Where the listing below reaches the line containing "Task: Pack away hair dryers", start writing out lines exactly, and stop once the line containing "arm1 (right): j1" has been written.

#### EXERCISE DATA

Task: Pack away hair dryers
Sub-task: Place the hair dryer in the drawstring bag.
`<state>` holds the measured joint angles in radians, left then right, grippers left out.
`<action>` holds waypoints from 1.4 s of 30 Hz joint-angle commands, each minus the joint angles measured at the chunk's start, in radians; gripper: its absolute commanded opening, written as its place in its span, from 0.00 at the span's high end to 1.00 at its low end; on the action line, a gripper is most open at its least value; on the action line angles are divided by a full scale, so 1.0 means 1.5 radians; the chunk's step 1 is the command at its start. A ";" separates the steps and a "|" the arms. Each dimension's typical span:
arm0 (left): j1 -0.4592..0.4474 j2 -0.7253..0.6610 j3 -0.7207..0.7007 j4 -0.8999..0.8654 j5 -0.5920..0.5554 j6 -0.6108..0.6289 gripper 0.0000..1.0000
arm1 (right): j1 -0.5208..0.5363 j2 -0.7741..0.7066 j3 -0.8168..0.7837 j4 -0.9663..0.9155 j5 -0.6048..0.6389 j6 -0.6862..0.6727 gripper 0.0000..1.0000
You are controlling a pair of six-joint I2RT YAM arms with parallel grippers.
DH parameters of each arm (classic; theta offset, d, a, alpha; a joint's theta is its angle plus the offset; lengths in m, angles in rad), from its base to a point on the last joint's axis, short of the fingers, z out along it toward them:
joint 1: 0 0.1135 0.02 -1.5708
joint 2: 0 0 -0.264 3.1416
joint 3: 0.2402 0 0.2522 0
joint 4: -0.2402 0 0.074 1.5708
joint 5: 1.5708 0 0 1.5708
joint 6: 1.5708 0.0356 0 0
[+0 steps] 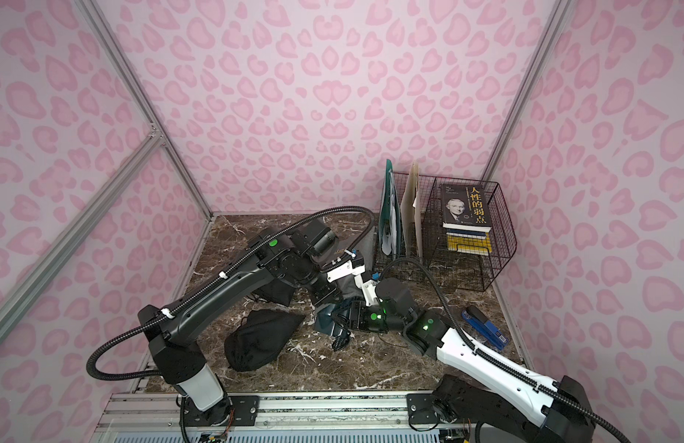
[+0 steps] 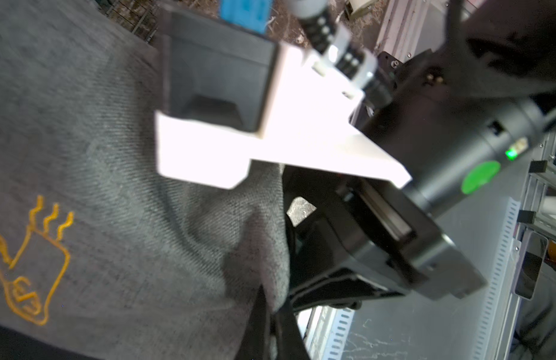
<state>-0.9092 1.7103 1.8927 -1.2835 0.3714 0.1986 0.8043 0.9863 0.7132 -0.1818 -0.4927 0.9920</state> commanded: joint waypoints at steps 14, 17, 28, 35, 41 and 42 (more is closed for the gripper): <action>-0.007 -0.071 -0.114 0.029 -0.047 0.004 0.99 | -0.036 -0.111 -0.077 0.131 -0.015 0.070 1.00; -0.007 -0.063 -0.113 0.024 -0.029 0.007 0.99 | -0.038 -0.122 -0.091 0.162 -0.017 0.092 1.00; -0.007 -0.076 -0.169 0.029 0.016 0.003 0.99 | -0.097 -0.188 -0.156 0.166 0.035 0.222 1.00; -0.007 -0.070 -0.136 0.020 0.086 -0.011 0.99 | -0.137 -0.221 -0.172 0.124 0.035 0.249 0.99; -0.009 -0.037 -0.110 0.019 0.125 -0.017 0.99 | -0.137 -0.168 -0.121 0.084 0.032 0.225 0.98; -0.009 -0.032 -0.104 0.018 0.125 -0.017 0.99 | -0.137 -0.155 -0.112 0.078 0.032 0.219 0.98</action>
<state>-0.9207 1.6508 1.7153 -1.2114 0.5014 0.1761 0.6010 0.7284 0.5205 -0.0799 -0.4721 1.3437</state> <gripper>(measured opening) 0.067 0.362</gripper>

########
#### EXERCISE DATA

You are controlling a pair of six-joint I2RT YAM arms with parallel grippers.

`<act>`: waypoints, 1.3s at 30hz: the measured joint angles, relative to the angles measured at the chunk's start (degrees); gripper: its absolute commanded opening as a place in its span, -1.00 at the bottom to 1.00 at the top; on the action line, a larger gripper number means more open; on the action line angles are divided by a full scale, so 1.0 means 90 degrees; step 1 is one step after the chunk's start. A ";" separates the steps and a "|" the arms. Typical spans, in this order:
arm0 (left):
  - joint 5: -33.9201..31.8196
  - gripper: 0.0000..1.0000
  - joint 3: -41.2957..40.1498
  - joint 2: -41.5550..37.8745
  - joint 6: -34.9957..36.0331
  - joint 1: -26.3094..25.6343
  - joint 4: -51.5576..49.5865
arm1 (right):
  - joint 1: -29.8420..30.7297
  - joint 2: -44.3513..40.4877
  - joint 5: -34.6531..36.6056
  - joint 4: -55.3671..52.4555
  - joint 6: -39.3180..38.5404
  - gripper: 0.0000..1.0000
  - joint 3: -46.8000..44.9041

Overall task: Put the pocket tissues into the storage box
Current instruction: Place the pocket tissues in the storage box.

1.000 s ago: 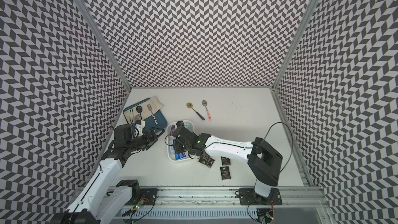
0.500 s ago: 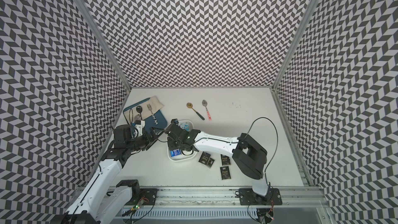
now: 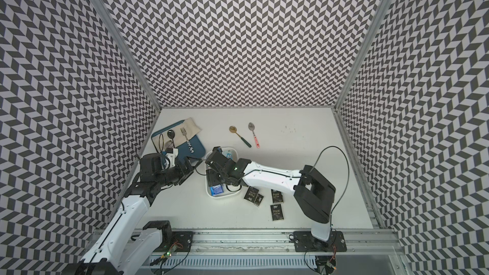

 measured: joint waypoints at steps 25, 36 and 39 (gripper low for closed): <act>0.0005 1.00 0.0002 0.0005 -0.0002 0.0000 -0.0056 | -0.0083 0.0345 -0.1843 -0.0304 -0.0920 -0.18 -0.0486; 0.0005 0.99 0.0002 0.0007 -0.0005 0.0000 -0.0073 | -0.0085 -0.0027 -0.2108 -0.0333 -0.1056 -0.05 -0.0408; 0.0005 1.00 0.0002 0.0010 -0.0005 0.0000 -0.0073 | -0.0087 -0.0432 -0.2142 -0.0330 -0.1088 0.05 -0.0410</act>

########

__TASK RESPONSE__.
Task: Pack away hair dryers
Sub-task: Place the hair dryer in the drawstring bag.
`<state>` holds the measured joint angles in radians, left then right, grippers left out.
`<action>` holds waypoints from 1.4 s of 30 Hz joint-angle commands, each minus the joint angles measured at the chunk's start, in radians; gripper: its absolute commanded opening, written as its place in its span, from 0.00 at the span's high end to 1.00 at its low end; on the action line, a gripper is most open at its least value; on the action line angles are divided by a full scale, so 1.0 means 1.5 radians; the chunk's step 1 is the command at its start. A ";" separates the steps and a "|" the arms. Each dimension's typical span:
arm0 (left): j1 -0.4592..0.4474 j2 -0.7253..0.6610 j3 -0.7207..0.7007 j4 -0.8999..0.8654 j5 -0.5920..0.5554 j6 -0.6108..0.6289 gripper 0.0000..1.0000
arm1 (right): j1 -0.5208..0.5363 j2 -0.7741..0.7066 j3 -0.8168..0.7837 j4 -0.9663..0.9155 j5 -0.6048..0.6389 j6 -0.6862..0.6727 gripper 0.0000..1.0000

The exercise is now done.